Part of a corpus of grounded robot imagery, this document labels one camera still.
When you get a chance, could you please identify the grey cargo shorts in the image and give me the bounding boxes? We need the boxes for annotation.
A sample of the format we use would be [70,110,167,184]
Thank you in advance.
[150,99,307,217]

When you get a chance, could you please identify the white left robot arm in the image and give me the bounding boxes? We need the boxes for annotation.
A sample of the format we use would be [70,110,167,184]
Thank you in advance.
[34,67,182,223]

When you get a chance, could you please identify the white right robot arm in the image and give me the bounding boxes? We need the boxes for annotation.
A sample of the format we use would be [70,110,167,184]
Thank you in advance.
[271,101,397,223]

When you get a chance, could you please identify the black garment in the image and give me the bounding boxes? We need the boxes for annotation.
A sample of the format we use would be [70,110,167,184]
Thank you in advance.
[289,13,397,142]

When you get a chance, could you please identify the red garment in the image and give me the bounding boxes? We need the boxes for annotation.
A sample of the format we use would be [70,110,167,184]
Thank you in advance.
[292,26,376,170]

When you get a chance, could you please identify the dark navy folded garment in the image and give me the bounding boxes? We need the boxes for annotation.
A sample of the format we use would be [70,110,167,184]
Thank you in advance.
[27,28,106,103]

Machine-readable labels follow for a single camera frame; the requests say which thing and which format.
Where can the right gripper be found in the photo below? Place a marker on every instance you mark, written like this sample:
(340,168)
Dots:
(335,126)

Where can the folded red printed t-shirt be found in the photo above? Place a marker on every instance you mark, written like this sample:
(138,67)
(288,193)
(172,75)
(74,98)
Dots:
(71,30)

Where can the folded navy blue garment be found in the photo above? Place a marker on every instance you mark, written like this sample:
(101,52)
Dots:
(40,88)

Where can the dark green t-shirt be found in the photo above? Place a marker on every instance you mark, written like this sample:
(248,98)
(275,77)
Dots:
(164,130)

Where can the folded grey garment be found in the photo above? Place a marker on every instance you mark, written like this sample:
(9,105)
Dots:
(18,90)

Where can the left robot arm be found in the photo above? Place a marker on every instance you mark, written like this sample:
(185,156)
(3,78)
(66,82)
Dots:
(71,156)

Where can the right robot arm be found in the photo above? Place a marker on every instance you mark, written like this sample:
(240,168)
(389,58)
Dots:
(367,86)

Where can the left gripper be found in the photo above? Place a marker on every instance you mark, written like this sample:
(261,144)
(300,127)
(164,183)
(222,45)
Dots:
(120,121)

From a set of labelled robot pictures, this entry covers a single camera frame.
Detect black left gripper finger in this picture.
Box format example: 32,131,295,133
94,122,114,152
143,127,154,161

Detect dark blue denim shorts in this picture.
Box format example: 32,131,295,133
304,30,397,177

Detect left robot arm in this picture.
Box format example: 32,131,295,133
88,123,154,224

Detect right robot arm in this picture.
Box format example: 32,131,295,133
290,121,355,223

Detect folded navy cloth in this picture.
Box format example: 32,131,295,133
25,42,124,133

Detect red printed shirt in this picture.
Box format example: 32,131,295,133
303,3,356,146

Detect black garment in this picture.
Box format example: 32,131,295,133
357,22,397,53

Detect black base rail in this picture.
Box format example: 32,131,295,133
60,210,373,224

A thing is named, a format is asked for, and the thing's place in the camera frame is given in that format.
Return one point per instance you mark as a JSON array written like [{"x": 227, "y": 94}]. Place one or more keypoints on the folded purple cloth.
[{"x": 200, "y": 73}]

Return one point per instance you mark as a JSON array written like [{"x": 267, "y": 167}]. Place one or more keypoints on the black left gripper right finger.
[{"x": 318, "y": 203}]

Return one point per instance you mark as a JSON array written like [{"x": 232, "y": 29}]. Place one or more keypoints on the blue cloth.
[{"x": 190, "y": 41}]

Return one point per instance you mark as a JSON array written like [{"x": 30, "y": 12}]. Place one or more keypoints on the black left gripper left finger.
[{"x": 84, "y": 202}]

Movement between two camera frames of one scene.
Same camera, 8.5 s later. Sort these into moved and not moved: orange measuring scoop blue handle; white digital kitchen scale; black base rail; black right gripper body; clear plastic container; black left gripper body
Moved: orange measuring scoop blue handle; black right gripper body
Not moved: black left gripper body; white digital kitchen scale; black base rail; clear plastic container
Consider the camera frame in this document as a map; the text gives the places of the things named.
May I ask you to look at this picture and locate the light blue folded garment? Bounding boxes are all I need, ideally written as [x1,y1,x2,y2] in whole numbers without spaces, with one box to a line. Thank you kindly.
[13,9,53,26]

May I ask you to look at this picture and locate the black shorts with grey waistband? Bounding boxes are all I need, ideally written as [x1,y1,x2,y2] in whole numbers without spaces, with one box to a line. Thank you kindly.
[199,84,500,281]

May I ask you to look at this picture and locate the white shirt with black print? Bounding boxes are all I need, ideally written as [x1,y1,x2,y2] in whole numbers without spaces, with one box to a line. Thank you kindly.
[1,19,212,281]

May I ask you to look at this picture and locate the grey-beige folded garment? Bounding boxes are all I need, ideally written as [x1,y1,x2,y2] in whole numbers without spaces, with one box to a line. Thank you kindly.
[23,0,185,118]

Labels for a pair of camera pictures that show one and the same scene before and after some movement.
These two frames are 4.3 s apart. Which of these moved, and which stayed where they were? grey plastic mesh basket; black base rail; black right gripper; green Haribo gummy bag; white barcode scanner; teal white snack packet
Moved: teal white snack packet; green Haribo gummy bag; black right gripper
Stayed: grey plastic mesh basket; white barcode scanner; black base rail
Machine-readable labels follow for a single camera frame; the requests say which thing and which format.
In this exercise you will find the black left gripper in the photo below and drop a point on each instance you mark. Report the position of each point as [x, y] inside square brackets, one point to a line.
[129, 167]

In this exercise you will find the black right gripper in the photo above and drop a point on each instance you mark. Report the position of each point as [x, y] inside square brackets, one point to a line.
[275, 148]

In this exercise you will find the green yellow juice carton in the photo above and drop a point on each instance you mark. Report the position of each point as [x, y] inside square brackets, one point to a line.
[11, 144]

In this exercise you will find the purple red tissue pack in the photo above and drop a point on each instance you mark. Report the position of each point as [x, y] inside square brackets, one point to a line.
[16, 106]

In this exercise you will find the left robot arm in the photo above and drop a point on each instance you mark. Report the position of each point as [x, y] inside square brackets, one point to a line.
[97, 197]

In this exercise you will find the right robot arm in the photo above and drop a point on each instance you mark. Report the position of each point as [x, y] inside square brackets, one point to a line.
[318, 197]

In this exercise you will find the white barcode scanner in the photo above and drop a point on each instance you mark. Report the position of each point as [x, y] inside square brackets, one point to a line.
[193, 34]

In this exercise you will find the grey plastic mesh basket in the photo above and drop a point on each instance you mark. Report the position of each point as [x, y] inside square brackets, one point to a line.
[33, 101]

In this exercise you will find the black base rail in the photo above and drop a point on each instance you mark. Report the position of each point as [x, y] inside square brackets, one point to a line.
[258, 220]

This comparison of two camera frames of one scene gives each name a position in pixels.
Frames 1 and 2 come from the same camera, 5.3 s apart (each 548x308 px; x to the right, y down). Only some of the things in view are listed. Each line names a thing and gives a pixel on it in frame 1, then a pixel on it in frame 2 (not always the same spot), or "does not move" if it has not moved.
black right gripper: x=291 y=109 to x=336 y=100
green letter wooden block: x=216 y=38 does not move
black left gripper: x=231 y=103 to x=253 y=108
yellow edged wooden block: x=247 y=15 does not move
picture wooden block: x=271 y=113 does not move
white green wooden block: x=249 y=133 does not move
--*--
= TASK INSTRUCTIONS =
Once more, write out the records exactly as they are.

= SOLUTION TO THE EXERCISE =
Part of a corpus of grounded robot imagery, this document labels one camera still.
When you get a chance, could you please identify the grey cargo shorts in the image and give me the bounding boxes? We need the boxes for annotation.
A sample of the format we use would be [70,110,167,184]
Thank you in advance.
[150,99,307,217]

When you get a chance, could you please identify the white left robot arm in the image and give me the bounding boxes? We need the boxes for annotation.
A sample of the format we use would be [70,110,167,184]
Thank you in advance.
[34,67,182,223]

When you get a chance, could you please identify the white right robot arm in the image and give me the bounding boxes? We need the boxes for annotation.
A sample of the format we use would be [70,110,167,184]
Thank you in advance.
[271,101,397,223]

When you get a chance, could you please identify the black garment in the image and give me the bounding boxes? We need the boxes for annotation.
A sample of the format we use would be [70,110,167,184]
Thank you in advance.
[289,13,397,142]

When you get a chance, could you please identify the red garment in the image and give me the bounding boxes? We need the boxes for annotation.
A sample of the format we use would be [70,110,167,184]
Thank you in advance.
[292,26,376,170]

When you get a chance, could you please identify the dark navy folded garment in the image and give me the bounding boxes? We need the boxes for annotation.
A sample of the format we use would be [70,110,167,184]
Thank you in advance.
[27,28,106,103]

Machine-readable labels follow for a single camera frame; the requests say which thing and which format.
Where can the right gripper be found in the photo below? Place a marker on every instance you mark, written like this sample:
(340,168)
Dots:
(335,126)

Where can the folded red printed t-shirt be found in the photo above? Place a marker on every instance you mark, written like this sample:
(138,67)
(288,193)
(172,75)
(74,98)
Dots:
(71,30)

Where can the folded navy blue garment be found in the photo above? Place a marker on every instance you mark, written like this sample:
(101,52)
Dots:
(40,88)

Where can the dark green t-shirt be found in the photo above? Place a marker on every instance you mark, written like this sample:
(248,98)
(275,77)
Dots:
(164,130)

Where can the folded grey garment be found in the photo above? Place a marker on every instance you mark, written like this sample:
(9,105)
Dots:
(18,90)

Where can the left robot arm be found in the photo above? Place a marker on every instance you mark, written like this sample:
(185,156)
(3,78)
(66,82)
Dots:
(71,156)

Where can the right robot arm be found in the photo above? Place a marker on every instance you mark, written like this sample:
(240,168)
(389,58)
Dots:
(367,86)

Where can the left gripper be found in the photo above? Place a marker on every instance you mark, written like this sample:
(261,144)
(300,127)
(164,183)
(222,45)
Dots:
(120,121)

From a set of labelled robot pictures, this entry covers a single camera frame.
Detect black left gripper finger in this picture.
Box format example: 32,131,295,133
94,122,114,152
143,127,154,161

Detect dark blue denim shorts in this picture.
Box format example: 32,131,295,133
304,30,397,177

Detect left robot arm in this picture.
Box format example: 32,131,295,133
88,123,154,224

Detect right robot arm in this picture.
Box format example: 32,131,295,133
290,121,355,223

Detect folded navy cloth in this picture.
Box format example: 32,131,295,133
25,42,124,133

Detect red printed shirt in this picture.
Box format example: 32,131,295,133
303,3,356,146

Detect black garment in this picture.
Box format example: 32,131,295,133
357,22,397,53

Detect black base rail in this picture.
Box format example: 32,131,295,133
60,210,373,224

A thing is named, a format is asked for, and the thing's place in the camera frame is given in that format.
Return one point per instance you mark as a JSON array written like [{"x": 227, "y": 94}]. Place one or more keypoints on the folded purple cloth.
[{"x": 200, "y": 73}]

Return one point per instance you mark as a JSON array written like [{"x": 267, "y": 167}]. Place one or more keypoints on the black left gripper right finger.
[{"x": 318, "y": 203}]

Return one point per instance you mark as a JSON array written like [{"x": 232, "y": 29}]. Place one or more keypoints on the blue cloth.
[{"x": 190, "y": 41}]

Return one point per instance you mark as a JSON array written like [{"x": 30, "y": 12}]. Place one or more keypoints on the black left gripper left finger.
[{"x": 84, "y": 202}]

Movement between two camera frames of one scene.
Same camera, 8.5 s later. Sort these into moved and not moved: orange measuring scoop blue handle; white digital kitchen scale; black base rail; black right gripper body; clear plastic container; black left gripper body
Moved: orange measuring scoop blue handle; black right gripper body
Not moved: black left gripper body; white digital kitchen scale; black base rail; clear plastic container
Consider the camera frame in this document as a map; the text gives the places of the things named.
May I ask you to look at this picture and locate the light blue folded garment? Bounding boxes are all I need, ideally written as [x1,y1,x2,y2] in whole numbers without spaces, with one box to a line. Thank you kindly.
[13,9,53,26]

May I ask you to look at this picture and locate the black shorts with grey waistband? Bounding boxes are all I need, ideally written as [x1,y1,x2,y2] in whole numbers without spaces, with one box to a line. Thank you kindly.
[199,84,500,281]

May I ask you to look at this picture and locate the white shirt with black print? Bounding boxes are all I need, ideally written as [x1,y1,x2,y2] in whole numbers without spaces, with one box to a line. Thank you kindly.
[1,19,212,281]

May I ask you to look at this picture and locate the grey-beige folded garment? Bounding boxes are all I need, ideally written as [x1,y1,x2,y2] in whole numbers without spaces, with one box to a line. Thank you kindly.
[23,0,185,118]

Labels for a pair of camera pictures that show one and the same scene before and after some movement.
These two frames are 4.3 s apart. Which of these moved, and which stayed where they were? grey plastic mesh basket; black base rail; black right gripper; green Haribo gummy bag; white barcode scanner; teal white snack packet
Moved: teal white snack packet; green Haribo gummy bag; black right gripper
Stayed: grey plastic mesh basket; white barcode scanner; black base rail
Machine-readable labels follow for a single camera frame; the requests say which thing and which format.
In this exercise you will find the black left gripper in the photo below and drop a point on each instance you mark. Report the position of each point as [x, y] inside square brackets, one point to a line.
[129, 167]

In this exercise you will find the black right gripper in the photo above and drop a point on each instance you mark. Report the position of each point as [x, y] inside square brackets, one point to a line.
[275, 148]

In this exercise you will find the green yellow juice carton in the photo above and drop a point on each instance you mark. Report the position of each point as [x, y] inside square brackets, one point to a line.
[11, 144]

In this exercise you will find the purple red tissue pack in the photo above and drop a point on each instance you mark. Report the position of each point as [x, y] inside square brackets, one point to a line.
[16, 106]

In this exercise you will find the left robot arm in the photo above and drop a point on each instance you mark. Report the position of each point as [x, y] inside square brackets, one point to a line.
[97, 197]

In this exercise you will find the right robot arm in the photo above and drop a point on each instance you mark. Report the position of each point as [x, y] inside square brackets, one point to a line.
[318, 197]

In this exercise you will find the white barcode scanner in the photo above and drop a point on each instance you mark. Report the position of each point as [x, y] inside square brackets, one point to a line.
[193, 34]

In this exercise you will find the grey plastic mesh basket in the photo above and drop a point on each instance you mark. Report the position of each point as [x, y] inside square brackets, one point to a line.
[33, 101]

In this exercise you will find the black base rail in the photo above and drop a point on each instance you mark. Report the position of each point as [x, y] inside square brackets, one point to a line.
[258, 220]

This comparison of two camera frames of one scene gives each name a position in pixels.
Frames 1 and 2 come from the same camera, 5.3 s apart (each 548x308 px; x to the right, y down). Only some of the things in view are listed. Each line names a thing and gives a pixel on it in frame 1, then a pixel on it in frame 2 (not always the same spot), or "does not move" if it has not moved.
black right gripper: x=291 y=109 to x=336 y=100
green letter wooden block: x=216 y=38 does not move
black left gripper: x=231 y=103 to x=253 y=108
yellow edged wooden block: x=247 y=15 does not move
picture wooden block: x=271 y=113 does not move
white green wooden block: x=249 y=133 does not move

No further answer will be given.